Minister of National Defense of Turkey
- In office 11 January 1999 – 28 May 1999
- Preceded by: İsmet Sezgin
- Succeeded by: Sabahattin Çakmakoğlu

Personal details
- Born: 1935 (age 90–91) Of, Trabzon, Turkey
- Party: Democratic Left Party (1995 - 2002)

= Hikmet Sami Türk =

Turkish politician (born 1935)

Hikmet Sami Türk (born 1935 in Of, Trabzon) is a Turkish academic and politician. He was at the faculty of law of Ankara University from 1967 until 1995. Elected to parliament from 1995 to 2002 for the Democratic Left Party, he was Minister of Defense and Minister of Justice. He joined the faculty of Bilkent University in 2005. On April 29, 2009 he survived an assassination attempt by Dev-Sol.

==Biography==
Türk graduated from the Kabataş Erkek Lisesi, and then from Istanbul University's Law Faculty in 1958. He obtained a doctorate from the University of Cologne in 1964. Returning to Turkey he completed his military service and then joined the faculty of Ankara University in 1967, becoming a full professor in the law faculty in 1978, and teaching there until 1995.

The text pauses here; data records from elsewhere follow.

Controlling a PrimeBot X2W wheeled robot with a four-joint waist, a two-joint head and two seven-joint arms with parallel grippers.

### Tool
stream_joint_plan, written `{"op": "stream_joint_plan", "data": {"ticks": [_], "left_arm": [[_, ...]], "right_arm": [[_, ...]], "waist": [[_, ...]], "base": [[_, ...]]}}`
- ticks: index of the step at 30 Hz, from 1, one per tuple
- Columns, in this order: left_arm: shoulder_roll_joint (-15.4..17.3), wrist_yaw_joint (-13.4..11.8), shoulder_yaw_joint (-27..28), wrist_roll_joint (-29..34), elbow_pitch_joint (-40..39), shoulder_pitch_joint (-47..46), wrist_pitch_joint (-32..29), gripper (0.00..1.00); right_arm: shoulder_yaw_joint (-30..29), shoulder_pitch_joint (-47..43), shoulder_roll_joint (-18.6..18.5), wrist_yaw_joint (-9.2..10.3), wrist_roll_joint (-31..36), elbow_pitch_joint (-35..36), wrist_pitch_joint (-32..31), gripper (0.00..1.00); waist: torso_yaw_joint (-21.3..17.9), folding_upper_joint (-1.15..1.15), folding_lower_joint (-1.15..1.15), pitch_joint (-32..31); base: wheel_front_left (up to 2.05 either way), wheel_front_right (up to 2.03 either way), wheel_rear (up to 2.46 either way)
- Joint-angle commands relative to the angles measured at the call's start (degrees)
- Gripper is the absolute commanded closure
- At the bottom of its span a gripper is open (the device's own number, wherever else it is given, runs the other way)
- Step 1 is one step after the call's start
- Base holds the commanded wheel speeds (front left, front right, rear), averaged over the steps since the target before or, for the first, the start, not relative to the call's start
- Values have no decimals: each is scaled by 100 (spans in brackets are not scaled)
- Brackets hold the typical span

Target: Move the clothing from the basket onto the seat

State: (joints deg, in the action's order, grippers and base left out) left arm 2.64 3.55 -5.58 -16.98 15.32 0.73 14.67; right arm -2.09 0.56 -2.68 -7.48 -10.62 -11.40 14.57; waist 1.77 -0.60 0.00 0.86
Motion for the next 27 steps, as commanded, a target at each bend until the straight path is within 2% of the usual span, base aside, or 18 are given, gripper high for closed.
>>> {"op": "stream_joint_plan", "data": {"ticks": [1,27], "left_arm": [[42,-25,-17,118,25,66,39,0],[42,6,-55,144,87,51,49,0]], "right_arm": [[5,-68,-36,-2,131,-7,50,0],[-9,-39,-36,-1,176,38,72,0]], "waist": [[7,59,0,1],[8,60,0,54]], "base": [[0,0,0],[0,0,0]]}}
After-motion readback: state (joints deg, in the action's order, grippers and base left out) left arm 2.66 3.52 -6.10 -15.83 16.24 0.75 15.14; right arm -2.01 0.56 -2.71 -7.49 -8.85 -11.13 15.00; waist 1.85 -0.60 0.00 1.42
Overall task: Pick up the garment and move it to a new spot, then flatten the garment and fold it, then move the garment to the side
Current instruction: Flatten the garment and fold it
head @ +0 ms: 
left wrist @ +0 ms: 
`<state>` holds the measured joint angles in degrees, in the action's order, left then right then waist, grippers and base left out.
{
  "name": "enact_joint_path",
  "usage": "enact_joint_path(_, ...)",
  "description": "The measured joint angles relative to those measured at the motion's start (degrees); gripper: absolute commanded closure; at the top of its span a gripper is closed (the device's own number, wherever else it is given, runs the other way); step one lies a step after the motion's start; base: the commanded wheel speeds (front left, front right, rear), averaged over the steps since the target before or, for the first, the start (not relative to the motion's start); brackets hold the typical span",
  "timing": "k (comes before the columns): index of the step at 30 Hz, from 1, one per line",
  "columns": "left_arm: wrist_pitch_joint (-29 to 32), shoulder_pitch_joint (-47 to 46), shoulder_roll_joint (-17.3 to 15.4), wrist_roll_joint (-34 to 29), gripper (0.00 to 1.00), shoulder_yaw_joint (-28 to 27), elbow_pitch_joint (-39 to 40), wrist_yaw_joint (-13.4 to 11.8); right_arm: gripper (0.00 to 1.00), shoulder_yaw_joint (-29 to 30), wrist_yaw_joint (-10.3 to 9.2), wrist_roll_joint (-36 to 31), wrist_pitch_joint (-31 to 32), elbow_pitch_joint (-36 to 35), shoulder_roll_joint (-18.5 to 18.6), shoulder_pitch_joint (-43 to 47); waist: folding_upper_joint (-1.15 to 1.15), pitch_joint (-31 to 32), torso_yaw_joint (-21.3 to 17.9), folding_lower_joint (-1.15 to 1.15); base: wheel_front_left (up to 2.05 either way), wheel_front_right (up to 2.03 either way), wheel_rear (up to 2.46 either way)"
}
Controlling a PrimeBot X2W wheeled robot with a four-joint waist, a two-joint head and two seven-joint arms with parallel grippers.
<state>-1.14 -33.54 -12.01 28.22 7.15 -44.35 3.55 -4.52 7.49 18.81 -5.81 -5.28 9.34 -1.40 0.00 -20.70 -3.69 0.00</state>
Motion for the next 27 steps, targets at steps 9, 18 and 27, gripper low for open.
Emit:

In the 1995 and 1999 elections he was elected to the Grand National Assembly of Turkey for the Democratic Left Party (DSP). Under Prime Minister Mesut Yılmaz he was Minister of State for Human Rights in 1997 and Minister of Defence in 1999 (January to May), and then Minister of Justice under Prime Minister Bülent Ecevit. He left parliament in 2002, as in the 2002 elections his party failed to reach the 10% threshold needed to enter parliament. However he continued in his party as the vice chairman of the party. Although still a member of DSP, on 1 March 2018 he resigned from this post.

He joined the law faculty of Bilkent University in 2005. In 2009 he survived an attempt to assassinate him at Bilkent University, when a suicide-bomber's bomb failed to detonate. Turk assumed the attack was in retaliation on his approval of the new high security prisons in Turkey in 2000.